NEW YORK (Reuters) - L'université américaine Columbia a commencé lundi soir à suspendre les étudiants pro-Palestiniens ayant refusé de démanteler leur campement sur le campus new-yorkais de la prestigieuse université, citant l'impasse dans les discussions destinées à mettre fin aux manifestations.

La présidente de l'université, Nemat Minouche Shafik, a déclaré dans un communiqué que les négociations menées depuis plusieurs jours entre des responsables universitaires et les organisateurs du mouvement étudiant n'ont pas permis d'aboutir à un accord sur le retrait des dizaines de tentes installées sur le campus en signe d'opposition à la guerre menée par Israël dans la bande de Gaza.

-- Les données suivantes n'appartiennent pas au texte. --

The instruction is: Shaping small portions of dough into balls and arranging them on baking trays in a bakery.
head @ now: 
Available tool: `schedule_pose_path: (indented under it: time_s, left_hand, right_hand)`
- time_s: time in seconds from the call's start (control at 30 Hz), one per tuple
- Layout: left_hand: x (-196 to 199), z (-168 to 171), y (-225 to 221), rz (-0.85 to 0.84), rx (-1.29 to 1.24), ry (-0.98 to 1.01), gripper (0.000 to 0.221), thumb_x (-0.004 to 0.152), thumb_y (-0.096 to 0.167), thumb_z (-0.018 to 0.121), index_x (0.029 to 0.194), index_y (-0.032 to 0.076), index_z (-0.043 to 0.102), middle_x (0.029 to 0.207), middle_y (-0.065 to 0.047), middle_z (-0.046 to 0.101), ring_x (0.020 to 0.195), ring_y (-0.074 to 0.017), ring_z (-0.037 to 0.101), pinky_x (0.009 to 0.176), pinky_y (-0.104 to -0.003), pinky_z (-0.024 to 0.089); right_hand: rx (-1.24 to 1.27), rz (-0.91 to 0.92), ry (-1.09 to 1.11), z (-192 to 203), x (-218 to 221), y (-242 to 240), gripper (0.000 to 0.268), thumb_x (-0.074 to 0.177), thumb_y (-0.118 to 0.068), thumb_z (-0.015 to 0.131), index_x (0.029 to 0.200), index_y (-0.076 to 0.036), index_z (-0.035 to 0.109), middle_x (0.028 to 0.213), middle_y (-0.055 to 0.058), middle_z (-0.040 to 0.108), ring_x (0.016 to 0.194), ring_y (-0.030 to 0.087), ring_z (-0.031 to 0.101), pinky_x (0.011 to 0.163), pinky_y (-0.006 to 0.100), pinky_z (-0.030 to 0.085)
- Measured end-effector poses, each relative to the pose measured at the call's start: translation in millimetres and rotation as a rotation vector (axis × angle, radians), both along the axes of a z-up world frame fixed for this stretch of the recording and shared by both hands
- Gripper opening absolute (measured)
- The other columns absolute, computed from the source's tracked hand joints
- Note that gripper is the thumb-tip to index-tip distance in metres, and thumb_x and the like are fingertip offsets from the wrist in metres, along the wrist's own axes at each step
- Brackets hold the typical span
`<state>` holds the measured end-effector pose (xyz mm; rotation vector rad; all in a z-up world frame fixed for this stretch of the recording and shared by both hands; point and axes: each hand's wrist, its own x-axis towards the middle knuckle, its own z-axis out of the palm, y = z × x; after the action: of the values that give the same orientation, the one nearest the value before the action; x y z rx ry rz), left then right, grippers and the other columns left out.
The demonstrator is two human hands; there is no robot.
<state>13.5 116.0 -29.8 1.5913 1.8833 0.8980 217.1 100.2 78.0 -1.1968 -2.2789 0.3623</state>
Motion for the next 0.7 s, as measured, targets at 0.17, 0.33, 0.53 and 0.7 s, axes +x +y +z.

Une lettre avait été envoyée lundi matin aux contestataires pour les prévenir qu'ils seraient suspendus et ne pourraient pas compléter leur semestre s'ils ne quittaient pas les lieux en début d'après-midi et ne signaient pas un document dans lequel ils reconnaissaient leur participation au mouvement.

"Nous avons commencé à suspendre des étudiants dans le cadre de la nouvelle phase de nos efforts destinés à garantir la sécurité de notre campus", a déclaré un porte-parole de Columbia lors d'un point de presse organisé lundi soir.

Plus tôt dans la journée, Nemat Minouche Shafik a fait savoir que l'université ne céderait pas les actifs de Columbia soutenant l'armée israélienne - l'une des principales demandes des étudiants contestataires. Elle a proposé d'investir dans la santé et l'éducation dans la bande de Gaza, ainsi que de rendre plus transparents les investissements effectués par Columbia.

Les contestataires avaient affirmé au préalable qu'ils ne démantèleraient pas leur campement tant que leurs trois doléances n'auront pas été satisfaites: cession de certains actifs, transparence sur les finances de l'université et amnistie des étudiants et membres du personnel sanctionnés pour leur participation à la contestation.

"TACTIQUES RÉPUGNANTES"

"Ces tactiques d'intimidation répugnantes ne signifient rien en comparaison de la mort de plus de 34.000 Palestiniens. Nous ne bougerons pas tant que Columbia n'aura pas répondu à nos demandes, ou nous serons déplacés par la force", ont déclaré les chefs de file du mouvement étudiant dans un communiqué lu en conférence de presse après l'ultimatum fixé par Columbia.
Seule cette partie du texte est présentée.